I remember the details of the photograph very well. It was granulated and mottled gray, waveringly cut out from an Algerian magazine. The tooth of time had crimped its edges, yellowed its color, and crumbled its corners. Moussa sat, white-smiled and black-suited with visible finger rings, with a thin-mustached Challe on one side and a stiffly water-waved Delouvrier on the other. The photo was actually rather ordinary. Except for the detail that I found
comical but that frustrated your father: the background contours of the anonymous lifeguard who was carefully taking inventory of the interior of his nose. His entire index finger was hidden in the black hole, and this, according to your father, threatened the excellence of the picture. “How can such a small defect have such a large consequence?” he would often interpellate, without anticipating a response. Has your father exposed this photo for you? Perhaps we can localize it and inject it into the book? Or else you can inject your memories of the photo below, in a varied font.

And you remember Dads
, who many years later change the name of the armoire and start to call it the
mémoire
. Behind the padlocked door there are Otis Redding albums on cassette tapes, small perfume bottles with scuffed-off labels, and thousands and thousands of photo negatives. Because Dads have explained that a real pro never throws out a negative. And there’s also the old photograph from an Arabic newspaper that shows three smiling men at a restaurant. The paper is so worn that the text is almost transparent. Who’s in the picture? Dads just clear his throat, put the photograph back in the envelope, and hold up his chestnut. A little decrepit chestnut that’s not even very smooth, and you ask Dads: Why did you save a chestnut which looks a little rotten and wrinkled besides? Dads explain: This is no ordinary chestnut, this is a magic lucky chestnut. I have had it in my pocket my entire life, and once I used it to win my first marble on the streets of Jendouba, and in the military I used it as ammunition for a slingshot when I was attacking a general who was trying to rape a woman, and when I met your mother for the first time I threw it at her to get her attention. And you don’t know
if Dads are joking or not but he’s laughing so you laugh and he throws the chestnut straight up in the air and has just enough time to clap three times before it lands safely in his hands.
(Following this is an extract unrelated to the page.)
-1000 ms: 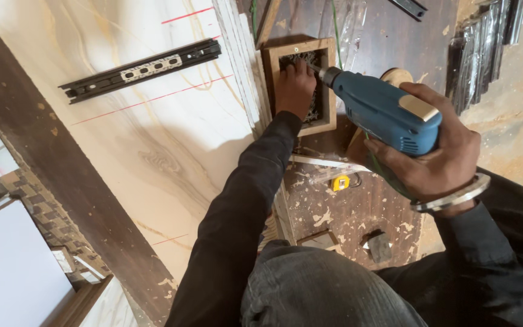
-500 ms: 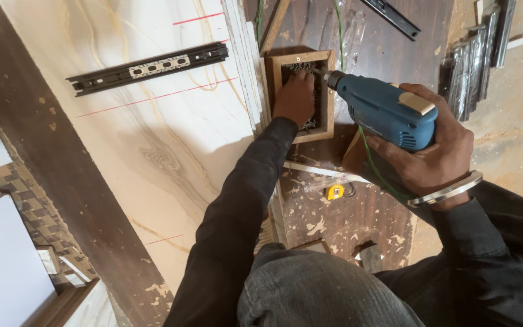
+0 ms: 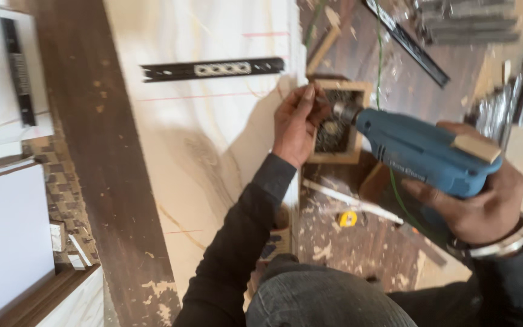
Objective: The person sits on the floor and marks red layout lines on a white furniture panel with a pencil and an L-square. They unwrap black metal drawer slides, position a slide along the marked line on the panel, and use a corded power drill to drill holes into the slide mounting points, taking screws from a wooden box.
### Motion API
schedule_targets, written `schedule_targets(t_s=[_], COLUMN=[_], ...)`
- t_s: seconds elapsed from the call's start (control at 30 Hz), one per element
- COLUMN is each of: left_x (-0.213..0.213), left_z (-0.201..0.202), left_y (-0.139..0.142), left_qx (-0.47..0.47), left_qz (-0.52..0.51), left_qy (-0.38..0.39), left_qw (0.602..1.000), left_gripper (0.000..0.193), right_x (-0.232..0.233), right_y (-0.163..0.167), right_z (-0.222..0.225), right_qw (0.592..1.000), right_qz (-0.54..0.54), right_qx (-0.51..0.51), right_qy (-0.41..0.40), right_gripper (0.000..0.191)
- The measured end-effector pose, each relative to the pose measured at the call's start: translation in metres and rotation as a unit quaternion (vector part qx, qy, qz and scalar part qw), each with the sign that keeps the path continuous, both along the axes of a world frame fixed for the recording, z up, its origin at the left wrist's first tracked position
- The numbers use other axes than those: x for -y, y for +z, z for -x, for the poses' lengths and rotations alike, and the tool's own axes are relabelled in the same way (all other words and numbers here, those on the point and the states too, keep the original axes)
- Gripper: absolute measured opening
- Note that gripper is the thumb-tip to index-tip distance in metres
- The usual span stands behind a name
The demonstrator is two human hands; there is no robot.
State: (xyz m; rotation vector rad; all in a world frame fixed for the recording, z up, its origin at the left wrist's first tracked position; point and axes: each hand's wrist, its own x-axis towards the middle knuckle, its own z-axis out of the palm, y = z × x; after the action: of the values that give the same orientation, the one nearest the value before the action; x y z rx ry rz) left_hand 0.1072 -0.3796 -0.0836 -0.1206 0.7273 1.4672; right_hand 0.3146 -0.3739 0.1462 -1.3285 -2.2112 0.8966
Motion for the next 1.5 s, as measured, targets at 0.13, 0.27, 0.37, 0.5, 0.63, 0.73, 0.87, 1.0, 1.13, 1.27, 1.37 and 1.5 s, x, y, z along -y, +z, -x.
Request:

What explication has your father delegated you for his growing up in Cherifa’s home? Perhaps he has not even told you that he was actually born in Algeria? Perhaps you are just now reading these words in a shocked emotion that Cherifa is not your real grandmother? If this is the case I want to remind you of something vital: Whatever version your father has selected, I am the one who forms the reality of truth for you. Memorize that your father always had the truth as an ideal. But sometimes the complications of truth have forced him into lies. Okey-dokey?